Task prompt: A verbatim copy of the lines starting at the one with "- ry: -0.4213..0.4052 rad" and ending at the last line below is required; include nothing else.

Input data:

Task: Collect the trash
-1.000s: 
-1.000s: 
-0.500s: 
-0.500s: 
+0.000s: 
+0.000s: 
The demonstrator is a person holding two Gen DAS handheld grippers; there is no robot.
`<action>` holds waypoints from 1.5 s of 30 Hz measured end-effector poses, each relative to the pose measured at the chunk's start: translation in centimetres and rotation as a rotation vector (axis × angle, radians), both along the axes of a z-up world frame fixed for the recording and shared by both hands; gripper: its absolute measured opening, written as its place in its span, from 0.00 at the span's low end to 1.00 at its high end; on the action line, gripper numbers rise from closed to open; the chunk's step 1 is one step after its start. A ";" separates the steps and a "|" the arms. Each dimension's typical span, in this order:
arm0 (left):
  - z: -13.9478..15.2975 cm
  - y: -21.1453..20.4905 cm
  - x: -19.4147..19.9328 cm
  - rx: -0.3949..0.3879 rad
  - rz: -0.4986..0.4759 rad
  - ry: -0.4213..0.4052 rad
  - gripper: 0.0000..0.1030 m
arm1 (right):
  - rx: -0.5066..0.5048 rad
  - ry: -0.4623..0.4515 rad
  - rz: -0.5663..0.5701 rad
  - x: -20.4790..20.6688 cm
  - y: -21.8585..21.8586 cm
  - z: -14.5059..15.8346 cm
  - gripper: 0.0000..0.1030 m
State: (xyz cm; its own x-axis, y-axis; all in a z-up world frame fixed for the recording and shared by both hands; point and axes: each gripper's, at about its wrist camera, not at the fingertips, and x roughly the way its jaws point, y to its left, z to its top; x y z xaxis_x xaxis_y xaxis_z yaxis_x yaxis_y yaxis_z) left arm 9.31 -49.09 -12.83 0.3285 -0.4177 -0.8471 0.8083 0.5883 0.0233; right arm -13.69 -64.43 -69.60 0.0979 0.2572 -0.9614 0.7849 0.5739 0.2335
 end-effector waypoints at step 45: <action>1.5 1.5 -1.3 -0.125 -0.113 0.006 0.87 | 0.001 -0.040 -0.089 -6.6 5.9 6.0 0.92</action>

Response area:
  - ry: -0.4213..0.4052 rad
  - gripper: 0.0000..0.1030 m
arm1 (right):
  - rx: -0.5066..0.5048 rad
  - ry: -0.4623..0.4515 rad
  - rz: -0.5663..0.5701 rad
  - x: -20.4790..20.6688 cm
  - y: -21.8585..21.8586 cm
  - z: -14.5059..15.8346 cm
  - gripper: 0.0000..0.1030 m
State: (xyz cm; its own x-axis, y-axis; all in a z-up world frame fixed for the recording and shared by both hands; point and axes: each gripper's, at about its wrist camera, not at the fingertips, and x roughly the way its jaws point, y to its left, z to its top; x y z xaxis_x xaxis_y xaxis_z yaxis_x yaxis_y yaxis_z) left arm 9.31 -49.09 -12.83 0.3285 -0.4177 -0.8471 0.8083 0.5883 0.0233; right arm -13.69 -64.43 -69.60 0.0979 0.2572 -0.9614 0.7849 0.5739 0.2335
 end-effector waypoints at step 45: <action>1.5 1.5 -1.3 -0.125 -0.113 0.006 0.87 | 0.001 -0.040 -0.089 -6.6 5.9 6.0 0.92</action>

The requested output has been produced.